The selloff reflects the perpetual maturity of many preferreds, which makes them acutely sensitive to rate changes. Public Storage’s 4.9% preferred issue (ticker: PSA, preferred E), for instance, trades at $22.67, down 9% since year end. Its yield has moved up to 5.45% from 4.93%, Bloomberg data show. Vornado Realty Trust ’s 5.25% issue (VNO, preferred M) is off 11% so far this year to $23.23 and now yields 5.69%. Many preferreds are traded on the New York Stock Exchange. Their tickers can vary based on the data source.
The yield on the 30-year Treasury bond, a benchmark for perpetual preferreds, has risen about 0.40 percentage point this year to 3.14%. If rates decline, the Vornado and Public Storage preferred issues should rally. But they likely have more downside if rates continue to rise. Each has a face value of $25.
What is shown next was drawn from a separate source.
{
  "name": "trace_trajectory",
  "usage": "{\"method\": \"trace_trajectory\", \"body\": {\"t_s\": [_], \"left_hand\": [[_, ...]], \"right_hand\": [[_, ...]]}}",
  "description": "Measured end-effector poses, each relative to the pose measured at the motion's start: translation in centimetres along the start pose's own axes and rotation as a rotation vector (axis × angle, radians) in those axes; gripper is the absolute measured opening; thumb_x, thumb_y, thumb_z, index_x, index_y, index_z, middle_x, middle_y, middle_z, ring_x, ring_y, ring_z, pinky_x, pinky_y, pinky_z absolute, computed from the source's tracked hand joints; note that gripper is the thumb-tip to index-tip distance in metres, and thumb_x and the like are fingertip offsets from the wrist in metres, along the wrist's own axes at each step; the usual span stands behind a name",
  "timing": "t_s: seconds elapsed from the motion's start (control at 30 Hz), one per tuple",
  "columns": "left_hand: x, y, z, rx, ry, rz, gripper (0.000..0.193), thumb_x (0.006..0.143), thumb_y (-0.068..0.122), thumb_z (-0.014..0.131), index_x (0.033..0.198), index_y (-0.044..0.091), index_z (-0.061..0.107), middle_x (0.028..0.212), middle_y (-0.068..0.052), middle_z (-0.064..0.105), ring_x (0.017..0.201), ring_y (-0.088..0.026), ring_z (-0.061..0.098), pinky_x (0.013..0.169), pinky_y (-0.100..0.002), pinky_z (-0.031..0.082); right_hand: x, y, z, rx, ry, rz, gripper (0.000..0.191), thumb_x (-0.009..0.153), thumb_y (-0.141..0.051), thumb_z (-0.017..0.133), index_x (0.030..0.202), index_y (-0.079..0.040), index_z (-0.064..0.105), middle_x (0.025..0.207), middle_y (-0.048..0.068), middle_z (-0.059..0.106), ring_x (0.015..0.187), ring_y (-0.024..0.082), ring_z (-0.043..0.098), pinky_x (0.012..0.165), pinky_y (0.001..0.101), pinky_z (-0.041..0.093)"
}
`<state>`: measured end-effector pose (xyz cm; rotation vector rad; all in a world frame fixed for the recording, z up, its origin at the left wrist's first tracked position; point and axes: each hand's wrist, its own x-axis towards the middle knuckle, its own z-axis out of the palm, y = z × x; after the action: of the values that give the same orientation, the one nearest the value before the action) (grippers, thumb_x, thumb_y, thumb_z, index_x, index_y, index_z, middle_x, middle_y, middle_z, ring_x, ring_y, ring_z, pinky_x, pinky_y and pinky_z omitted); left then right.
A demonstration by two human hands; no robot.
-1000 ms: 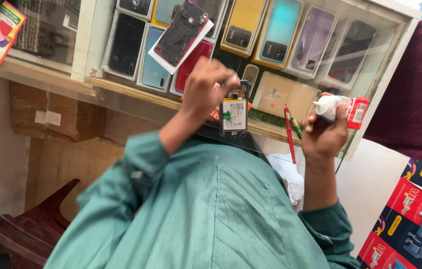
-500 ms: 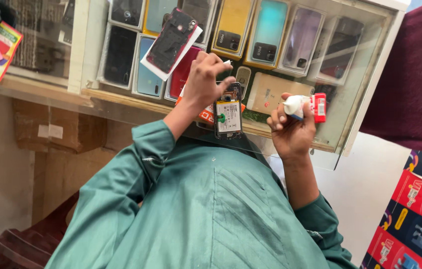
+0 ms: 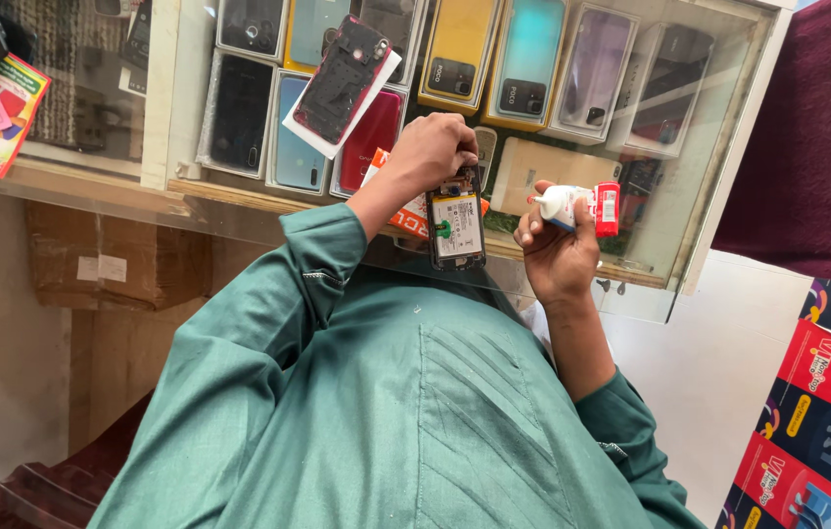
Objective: The person repairs a disassembled mobile phone at a glass display counter. They pry at the phone's internal components, apply adhesive from a tube onto a part, press the part into the phone, tear off a piece of tape, and use a screwdriver to work on the phone's internals.
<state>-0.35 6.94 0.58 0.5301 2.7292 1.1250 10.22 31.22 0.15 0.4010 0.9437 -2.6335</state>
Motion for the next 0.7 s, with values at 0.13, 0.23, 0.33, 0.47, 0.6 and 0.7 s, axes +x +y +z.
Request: {"method": "trace_trajectory", "body": {"t_s": [0.13,0.23,0.33,0.47,0.6,0.7], "left_hand": [[-0.1,0.1,0.1,-0.025,0.004,0.014,0.011,0.085,0.023,0.079,0.085,0.012,0.077,0.09,-0.006,0.069,0.086,-0.031,0.068,0.076,-0.046,0.052],[-0.1,0.3,0.2,-0.037,0.013,-0.006,0.009,0.085,0.022,0.078,0.084,0.013,0.078,0.089,-0.005,0.069,0.086,-0.03,0.069,0.075,-0.045,0.053],[-0.2,0.3,0.2,-0.049,-0.012,0.019,0.01,0.084,0.023,0.079,0.086,0.013,0.077,0.085,-0.005,0.068,0.085,-0.029,0.069,0.076,-0.044,0.053],[-0.2,-0.1,0.1,-0.051,-0.028,0.094,0.006,0.08,0.017,0.077,0.085,0.014,0.078,0.088,-0.005,0.069,0.089,-0.029,0.069,0.077,-0.043,0.053],[-0.4,-0.2,0.3,-0.112,-0.052,0.013,0.008,0.082,0.016,0.076,0.089,0.016,0.08,0.09,-0.003,0.07,0.09,-0.027,0.07,0.079,-0.042,0.054],[-1.1,-0.4,0.1,-0.114,0.033,0.032,0.01,0.086,0.017,0.076,0.094,0.013,0.078,0.09,-0.005,0.07,0.093,-0.029,0.069,0.081,-0.042,0.054]], "right_hand": [[-0.1,0.5,-0.4,-0.095,0.059,-0.05,0.056,0.112,-0.045,0.044,0.135,0.004,0.057,0.082,0.01,0.059,0.076,0.021,0.057,0.073,0.0339,0.046],[0.1,1.0,-0.3,-0.07,0.07,-0.044,0.057,0.111,-0.046,0.043,0.133,0.005,0.058,0.081,0.01,0.059,0.076,0.021,0.058,0.072,0.0339,0.049],[0.3,1.3,0.0,-0.097,0.084,-0.065,0.056,0.112,-0.045,0.044,0.13,0.006,0.058,0.082,0.01,0.06,0.076,0.021,0.058,0.071,0.0356,0.049],[0.7,1.0,0.5,-0.109,0.052,-0.064,0.056,0.111,-0.045,0.043,0.131,0.005,0.058,0.08,0.01,0.059,0.075,0.021,0.058,0.071,0.0337,0.05],[1.3,0.5,0.7,-0.126,0.055,-0.077,0.055,0.111,-0.044,0.043,0.131,0.005,0.059,0.081,0.009,0.06,0.075,0.021,0.058,0.071,0.0332,0.049],[1.7,0.5,0.3,-0.134,0.055,-0.073,0.054,0.112,-0.043,0.044,0.131,0.005,0.059,0.081,0.009,0.06,0.075,0.019,0.059,0.071,0.032,0.049]]}}
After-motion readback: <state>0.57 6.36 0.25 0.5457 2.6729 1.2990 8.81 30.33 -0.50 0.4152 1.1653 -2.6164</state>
Most preferreds have fallen less sharply than the Public Storage and Vornado issues, with the leading exchange-traded fund, the iShares U.S. Preferred Stock ETF (PFF), down about 3% to $37 so far this year.
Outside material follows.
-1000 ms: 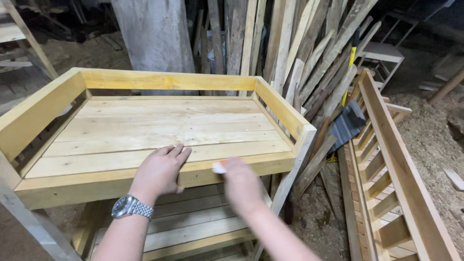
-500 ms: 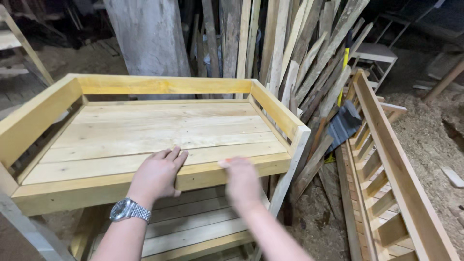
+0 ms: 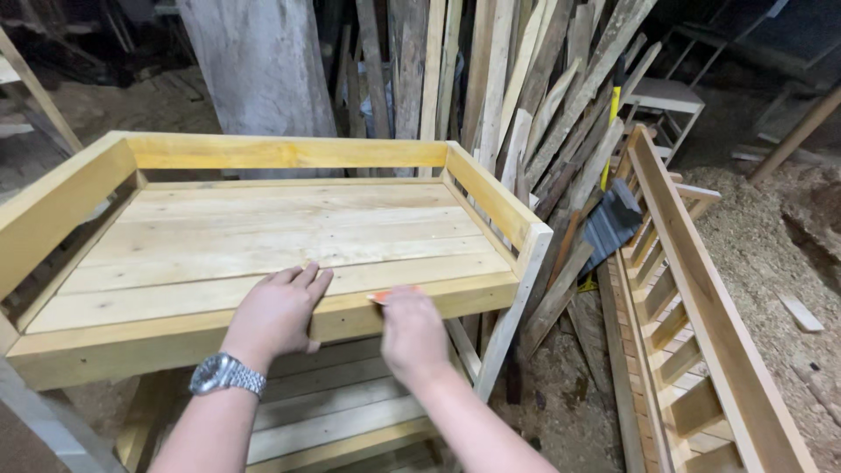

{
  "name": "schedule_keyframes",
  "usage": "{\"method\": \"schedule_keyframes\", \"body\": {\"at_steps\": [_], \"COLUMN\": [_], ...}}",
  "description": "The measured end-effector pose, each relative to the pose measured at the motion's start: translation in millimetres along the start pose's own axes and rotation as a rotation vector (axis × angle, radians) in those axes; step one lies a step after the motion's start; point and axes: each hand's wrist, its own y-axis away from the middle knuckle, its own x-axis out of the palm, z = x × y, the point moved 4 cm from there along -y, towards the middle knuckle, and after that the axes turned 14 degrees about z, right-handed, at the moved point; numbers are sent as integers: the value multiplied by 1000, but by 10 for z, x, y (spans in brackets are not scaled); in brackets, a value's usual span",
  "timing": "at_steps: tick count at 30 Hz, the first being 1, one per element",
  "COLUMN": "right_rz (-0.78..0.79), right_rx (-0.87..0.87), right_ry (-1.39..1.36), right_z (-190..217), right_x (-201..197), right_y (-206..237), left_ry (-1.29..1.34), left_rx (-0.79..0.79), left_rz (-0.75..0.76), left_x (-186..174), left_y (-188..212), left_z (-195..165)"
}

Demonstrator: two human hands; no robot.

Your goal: The person sands the surface and edges of a wooden tray-like furniture frame by hand using a piece of sandpaper. Midway, they tear a fresh sheet of sandpaper from a paper backing and continue sanding the tabletop and rails.

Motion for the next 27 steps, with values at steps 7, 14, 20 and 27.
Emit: {"method": "schedule_keyframes", "body": {"at_steps": [7, 14, 20, 27], "right_rz": [135, -39, 242, -43], "right_rx": [239, 16, 127, 473], "right_ry": [-3, -14, -11, -322], "right_z": [-872, 30, -508, -736], "right_x": [-801, -26, -376, -496], "right_y": [65, -27, 17, 76], "left_ry": [16, -15, -4, 3], "left_rx": [34, 17, 34, 14], "left_rz": [-17, 23, -43, -19], "left_x": [22, 35, -15, -3], "left_y": [-18, -57, -24, -21], "left_z": [-19, 13, -22, -21]}}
The ETF’s better showing reflects one of the quirks of the preferred market, which is dominated by major banks –JPMorgan Chase (JPM), Bank of America (BAC), Wells Fargo (WFC), and Citigroup (C ). Nearly all preferreds are callable five years after issuance at the face value, or $25 a share for the most commonly issued preferred.
The call feature is an unattractive aspect of preferred stock, giving the securities limited upside and a lot of downside. Because of the rate risk, Barron’s ranked preferreds near the bottom of our list of income-oriented investments for this year (see “Hungry for Income? The Best—and Worst—Yield Plays for 2018,” Dec. 16, 2017).
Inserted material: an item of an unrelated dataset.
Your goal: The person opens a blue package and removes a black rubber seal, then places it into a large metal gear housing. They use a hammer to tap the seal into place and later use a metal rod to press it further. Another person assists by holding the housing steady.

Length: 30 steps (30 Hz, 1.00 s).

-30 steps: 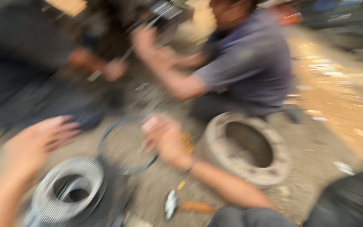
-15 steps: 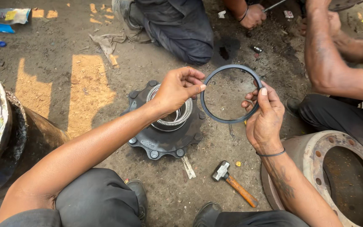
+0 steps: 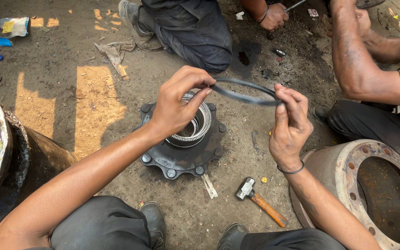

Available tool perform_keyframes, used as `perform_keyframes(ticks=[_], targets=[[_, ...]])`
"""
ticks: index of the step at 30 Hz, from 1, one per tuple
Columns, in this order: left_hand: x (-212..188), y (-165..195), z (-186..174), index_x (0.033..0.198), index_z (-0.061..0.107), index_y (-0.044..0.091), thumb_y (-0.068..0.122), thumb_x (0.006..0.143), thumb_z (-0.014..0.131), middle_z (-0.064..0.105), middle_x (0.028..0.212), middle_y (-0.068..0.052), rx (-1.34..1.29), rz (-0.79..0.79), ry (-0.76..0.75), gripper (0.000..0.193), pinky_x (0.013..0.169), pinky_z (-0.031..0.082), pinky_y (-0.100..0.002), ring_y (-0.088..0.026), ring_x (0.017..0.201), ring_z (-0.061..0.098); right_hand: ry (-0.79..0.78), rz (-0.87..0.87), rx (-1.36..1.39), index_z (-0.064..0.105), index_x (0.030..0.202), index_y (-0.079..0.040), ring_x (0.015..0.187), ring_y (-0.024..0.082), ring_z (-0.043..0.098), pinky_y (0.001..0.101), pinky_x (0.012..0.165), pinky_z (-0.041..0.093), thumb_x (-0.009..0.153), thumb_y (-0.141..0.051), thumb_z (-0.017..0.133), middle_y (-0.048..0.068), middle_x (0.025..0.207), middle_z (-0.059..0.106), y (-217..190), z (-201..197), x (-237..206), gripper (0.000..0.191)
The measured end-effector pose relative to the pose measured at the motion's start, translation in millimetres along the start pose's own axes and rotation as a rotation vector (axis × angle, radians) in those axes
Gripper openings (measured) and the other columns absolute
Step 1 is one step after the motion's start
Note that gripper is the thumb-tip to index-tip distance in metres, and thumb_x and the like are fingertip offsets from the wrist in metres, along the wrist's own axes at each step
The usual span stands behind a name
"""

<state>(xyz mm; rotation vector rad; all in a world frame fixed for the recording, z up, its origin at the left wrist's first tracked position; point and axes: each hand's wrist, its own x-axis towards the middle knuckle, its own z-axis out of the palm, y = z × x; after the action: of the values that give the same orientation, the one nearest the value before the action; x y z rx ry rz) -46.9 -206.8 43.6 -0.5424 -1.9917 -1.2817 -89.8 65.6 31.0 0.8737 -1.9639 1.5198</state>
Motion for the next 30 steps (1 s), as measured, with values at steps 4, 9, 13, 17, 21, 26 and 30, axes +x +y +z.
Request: perform_keyframes(ticks=[4,9,13,17,21,26,30], targets=[[5.9,0.9,-19.2,0.110,0.070,0.002,-0.006,0.090,0.080,0.068,0.116,-0.009,0.155,0.361,0.020,0.024,0.097,0.057,-0.037,-0.026,0.112,0.068,0.014,-0.243,-0.110,0.070,0.123,-0.006,0.137,0.029,0.060,0.0384,0.119,0.053,0.109,0.002,0.062,0.011,0.138,0.058,-4.9,-2.0,1.6,0.018],[11.1,4.7,-27.6,0.107,0.070,0.003,-0.008,0.086,0.080,0.068,0.117,-0.008,0.221,0.466,0.006,0.026,0.100,0.058,-0.039,-0.027,0.116,0.067,0.035,-0.317,0.039,0.071,0.120,-0.009,0.140,0.031,0.055,0.0386,0.116,0.048,0.104,0.009,0.066,0.013,0.139,0.056,-6.4,2.0,6.6,0.024],[13.7,8.0,-28.9,0.109,0.069,0.003,-0.008,0.088,0.080,0.069,0.117,-0.009,0.218,0.456,0.007,0.026,0.100,0.058,-0.038,-0.028,0.116,0.068,0.031,-0.332,-0.020,0.070,0.121,-0.008,0.137,0.031,0.059,0.0375,0.116,0.055,0.106,0.010,0.063,0.014,0.137,0.057,-8.5,0.7,8.0,0.025],[8.8,8.2,-27.4,0.114,0.066,0.001,-0.008,0.092,0.079,0.068,0.119,-0.009,0.224,0.497,0.009,0.028,0.104,0.055,-0.043,-0.032,0.122,0.065,0.002,-0.248,-0.149,0.068,0.131,-0.006,0.126,0.028,0.067,0.0360,0.111,0.059,0.112,0.009,0.059,0.014,0.129,0.060,-10.4,-4.9,2.3,0.026],[-2.3,7.4,-28.4,0.120,0.066,0.003,-0.006,0.097,0.081,0.067,0.122,-0.009,0.222,0.397,-0.028,0.028,0.099,0.055,-0.038,-0.028,0.121,0.066,-0.017,-0.238,-0.121,0.068,0.136,-0.005,0.122,0.027,0.069,0.0377,0.110,0.059,0.116,0.007,0.062,0.015,0.127,0.061,-9.6,-3.6,-5.9,0.024],[-10.1,0.5,-29.5,0.124,0.066,0.001,-0.002,0.104,0.076,0.066,0.123,-0.011,0.226,0.269,-0.078,0.023,0.096,0.058,-0.035,-0.024,0.114,0.067,-0.096,-0.162,-0.068,0.063,0.138,0.002,0.114,0.027,0.072,0.0365,0.103,0.064,0.118,0.004,0.060,0.016,0.125,0.061,-2.8,4.9,-11.9,0.020],[-18.8,-19.2,-11.9,0.116,0.073,0.002,0.007,0.096,0.073,0.074,0.108,-0.009,0.082,-0.364,-0.097,0.020,0.083,0.064,-0.029,-0.016,0.096,0.074,-0.154,0.405,0.227,0.060,0.137,0.005,0.092,0.024,0.074,0.0336,0.081,0.068,0.110,-0.002,0.061,0.018,0.109,0.068,13.4,14.7,-15.8,0.028]])
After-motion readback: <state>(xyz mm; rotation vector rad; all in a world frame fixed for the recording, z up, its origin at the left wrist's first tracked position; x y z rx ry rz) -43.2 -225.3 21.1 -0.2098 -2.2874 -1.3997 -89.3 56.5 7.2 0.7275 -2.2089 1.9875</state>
Banks haven’t been issuing many preferreds in the past year or two. As a result, many preferred issues have above-market rates and trade at a premium to their face value. These issues tend to be valued based on a yield calculated to their call dates. The call feature limits upside in bond bull markets, but also reduces downside in bearish environments.
For example, JPMorgan has a 6.7% issue (series T) that is callable in early 2019. Its price is down 3% to $26.15 this year, still comfortably above its call price of $25. Its effective yield to the call date is around 2%, according to Bloomberg, as the 6.7% dividend rate will be offset by the likely price decline, assuming the bank redeems the issue next year.
Barron’s has highlighted the appeal of Wells Fargo’s unusual 7.5% series L preferred – a convertible issue originally sold by Wachovia, which Wells bought during the financial crisis. The issue trades at $1,267 for a yield of almost 6%, about a half percentage point higher than many other large bank preferreds. The price is down about 3% so far this year.
The issue trades well above its face value of $1,000 but is callable only if Wells Fargo common stock, now around $56, rises to $156. And even then, the issue is callable only at a 30% premium, which is above the current price, according to Bloomberg data.